Student Posters 51st Lorne Proteins Conference 2026

Allosteric modulators at the D2R (#310)

Caitlin Owyong 1 , Jesse Mobbs 1 , David Thal 1
  1. Monash Institute of Pharmacy and Pharmaceutical Sciences, Monash University, Parkville, VIC, Australia

The Dopamine Receptor 2 (D2R) has emerged as a promising target for the treatment of disorders such as Schizophrenia, Parkinson’s Disease and Attention Deficit/Hyperactivity Disorder (ADHD). While medications for each disorder are in clinical use, their various limitations mean fundamental treatment needs remain unmet. Drugs in current use for D2R disorders target the receptor’s orthosteric binding site. This site is highly conserved across all five dopamine receptors. Ligands designed to bind the orthosteric site are hence not specific to the D2R, and off-target binding can cause dangerous side-effects.

Allosteric sites are binding pockets outside of the orthosteric site, which are more unique to receptor subtypes.

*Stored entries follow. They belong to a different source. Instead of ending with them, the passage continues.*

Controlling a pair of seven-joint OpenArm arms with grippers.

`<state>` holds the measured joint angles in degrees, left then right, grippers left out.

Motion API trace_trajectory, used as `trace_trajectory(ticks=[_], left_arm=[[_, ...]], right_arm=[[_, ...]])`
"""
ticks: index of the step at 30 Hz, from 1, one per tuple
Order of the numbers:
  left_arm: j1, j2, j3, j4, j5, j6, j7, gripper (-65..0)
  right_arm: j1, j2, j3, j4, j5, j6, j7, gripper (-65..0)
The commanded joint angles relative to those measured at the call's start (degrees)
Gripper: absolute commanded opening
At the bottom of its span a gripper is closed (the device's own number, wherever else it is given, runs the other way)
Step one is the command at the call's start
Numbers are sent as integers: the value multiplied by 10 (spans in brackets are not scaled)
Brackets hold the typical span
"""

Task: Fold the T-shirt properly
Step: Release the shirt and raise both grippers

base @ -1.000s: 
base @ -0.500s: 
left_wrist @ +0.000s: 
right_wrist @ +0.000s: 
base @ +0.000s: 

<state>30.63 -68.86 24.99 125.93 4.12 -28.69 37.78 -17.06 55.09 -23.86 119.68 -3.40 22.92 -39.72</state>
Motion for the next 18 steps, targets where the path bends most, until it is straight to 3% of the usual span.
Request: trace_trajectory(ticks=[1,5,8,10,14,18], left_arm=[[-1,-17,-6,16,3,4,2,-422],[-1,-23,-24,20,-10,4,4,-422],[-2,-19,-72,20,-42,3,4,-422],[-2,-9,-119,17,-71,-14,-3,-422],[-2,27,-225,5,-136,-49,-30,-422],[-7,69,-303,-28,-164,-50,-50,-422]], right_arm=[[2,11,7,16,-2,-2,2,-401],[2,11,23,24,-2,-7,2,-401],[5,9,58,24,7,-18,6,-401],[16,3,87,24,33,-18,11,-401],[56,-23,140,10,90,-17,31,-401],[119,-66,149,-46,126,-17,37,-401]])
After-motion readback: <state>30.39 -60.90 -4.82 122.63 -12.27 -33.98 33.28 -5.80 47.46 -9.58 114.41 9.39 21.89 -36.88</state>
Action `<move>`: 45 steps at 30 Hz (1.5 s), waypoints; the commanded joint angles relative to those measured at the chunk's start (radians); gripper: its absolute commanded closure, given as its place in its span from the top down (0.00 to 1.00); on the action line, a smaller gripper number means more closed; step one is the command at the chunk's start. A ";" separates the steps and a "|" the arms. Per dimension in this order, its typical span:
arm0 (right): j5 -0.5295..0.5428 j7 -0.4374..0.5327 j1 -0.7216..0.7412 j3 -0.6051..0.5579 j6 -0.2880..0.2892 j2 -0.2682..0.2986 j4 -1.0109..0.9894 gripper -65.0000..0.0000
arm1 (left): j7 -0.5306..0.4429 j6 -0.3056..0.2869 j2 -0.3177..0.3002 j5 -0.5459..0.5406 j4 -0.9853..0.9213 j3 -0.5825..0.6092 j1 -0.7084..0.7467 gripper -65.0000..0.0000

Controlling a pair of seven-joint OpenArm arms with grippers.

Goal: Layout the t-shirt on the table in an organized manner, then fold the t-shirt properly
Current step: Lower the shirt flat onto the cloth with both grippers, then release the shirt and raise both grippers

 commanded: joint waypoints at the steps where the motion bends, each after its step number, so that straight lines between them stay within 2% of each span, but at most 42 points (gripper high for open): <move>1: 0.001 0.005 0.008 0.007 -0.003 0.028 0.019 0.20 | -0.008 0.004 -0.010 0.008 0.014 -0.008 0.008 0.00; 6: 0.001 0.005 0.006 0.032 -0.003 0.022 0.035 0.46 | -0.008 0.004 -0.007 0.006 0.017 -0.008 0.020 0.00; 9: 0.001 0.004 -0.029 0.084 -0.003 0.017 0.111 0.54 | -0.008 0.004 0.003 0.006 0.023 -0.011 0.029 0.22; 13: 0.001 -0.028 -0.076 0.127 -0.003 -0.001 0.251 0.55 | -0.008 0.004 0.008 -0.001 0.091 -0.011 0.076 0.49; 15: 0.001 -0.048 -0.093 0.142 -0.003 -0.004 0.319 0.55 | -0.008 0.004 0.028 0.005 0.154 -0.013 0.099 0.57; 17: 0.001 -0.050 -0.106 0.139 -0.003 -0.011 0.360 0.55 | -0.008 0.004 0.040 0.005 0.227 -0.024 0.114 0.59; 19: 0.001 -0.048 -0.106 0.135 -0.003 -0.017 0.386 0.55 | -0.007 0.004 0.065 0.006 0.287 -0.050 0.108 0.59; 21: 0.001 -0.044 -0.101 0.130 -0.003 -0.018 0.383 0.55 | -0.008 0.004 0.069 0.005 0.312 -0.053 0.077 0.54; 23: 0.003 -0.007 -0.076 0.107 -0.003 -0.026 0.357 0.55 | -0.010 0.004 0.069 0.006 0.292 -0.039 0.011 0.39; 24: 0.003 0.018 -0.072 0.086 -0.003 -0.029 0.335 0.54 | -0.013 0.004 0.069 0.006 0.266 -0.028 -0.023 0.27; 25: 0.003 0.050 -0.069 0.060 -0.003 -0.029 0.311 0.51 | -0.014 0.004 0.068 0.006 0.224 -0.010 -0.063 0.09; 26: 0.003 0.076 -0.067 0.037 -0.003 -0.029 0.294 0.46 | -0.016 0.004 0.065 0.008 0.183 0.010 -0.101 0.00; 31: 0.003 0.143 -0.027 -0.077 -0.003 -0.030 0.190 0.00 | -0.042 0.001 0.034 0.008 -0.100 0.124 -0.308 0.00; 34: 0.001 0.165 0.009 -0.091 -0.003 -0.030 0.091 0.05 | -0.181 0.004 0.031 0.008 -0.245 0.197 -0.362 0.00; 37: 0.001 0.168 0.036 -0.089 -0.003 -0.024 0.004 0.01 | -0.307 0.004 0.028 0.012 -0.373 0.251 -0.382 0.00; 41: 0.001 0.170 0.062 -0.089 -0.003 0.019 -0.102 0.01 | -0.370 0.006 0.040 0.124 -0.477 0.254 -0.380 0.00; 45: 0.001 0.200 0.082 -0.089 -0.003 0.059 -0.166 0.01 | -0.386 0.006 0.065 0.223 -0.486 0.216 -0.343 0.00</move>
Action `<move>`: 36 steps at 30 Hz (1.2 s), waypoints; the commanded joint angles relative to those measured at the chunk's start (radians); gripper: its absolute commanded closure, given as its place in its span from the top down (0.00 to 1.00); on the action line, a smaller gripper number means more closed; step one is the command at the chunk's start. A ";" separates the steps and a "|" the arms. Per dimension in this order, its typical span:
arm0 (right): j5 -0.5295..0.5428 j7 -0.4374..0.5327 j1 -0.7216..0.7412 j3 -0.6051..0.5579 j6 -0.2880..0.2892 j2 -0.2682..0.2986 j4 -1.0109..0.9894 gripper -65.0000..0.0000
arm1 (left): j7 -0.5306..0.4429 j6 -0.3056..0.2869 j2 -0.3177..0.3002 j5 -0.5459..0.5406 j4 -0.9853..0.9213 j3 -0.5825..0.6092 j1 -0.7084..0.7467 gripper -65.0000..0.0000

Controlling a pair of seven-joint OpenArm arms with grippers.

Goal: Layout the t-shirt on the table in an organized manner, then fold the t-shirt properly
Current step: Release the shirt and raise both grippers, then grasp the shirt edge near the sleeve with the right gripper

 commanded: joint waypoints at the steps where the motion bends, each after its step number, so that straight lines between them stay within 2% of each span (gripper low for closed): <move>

Targeting allosteric sites specific to the D2R would circumvent non-specific activation of other dopamine receptors, thus reducing the risk of side effects. Molecules that bind allosteric sites can have an activating or inactivating effect. These are known as Positive or Negative Allosteric Modulators (PAMs or NAMs).

Activation of the D2R causes inhibition of dopamine binding. PAM binding has potential to decrease dopamine signalling, which is helpful in diseases of dopamine excess like Schizophrenia. Conversely, NAM binding could increase dopamine signalling, with potential to counter the dopamine deficiencies of Parkinson’s Disease and ADHD. Our research group has identified a PAM (UCB-PAM 2) and a NAM (SB269652) with therapeutic potential at the D2R.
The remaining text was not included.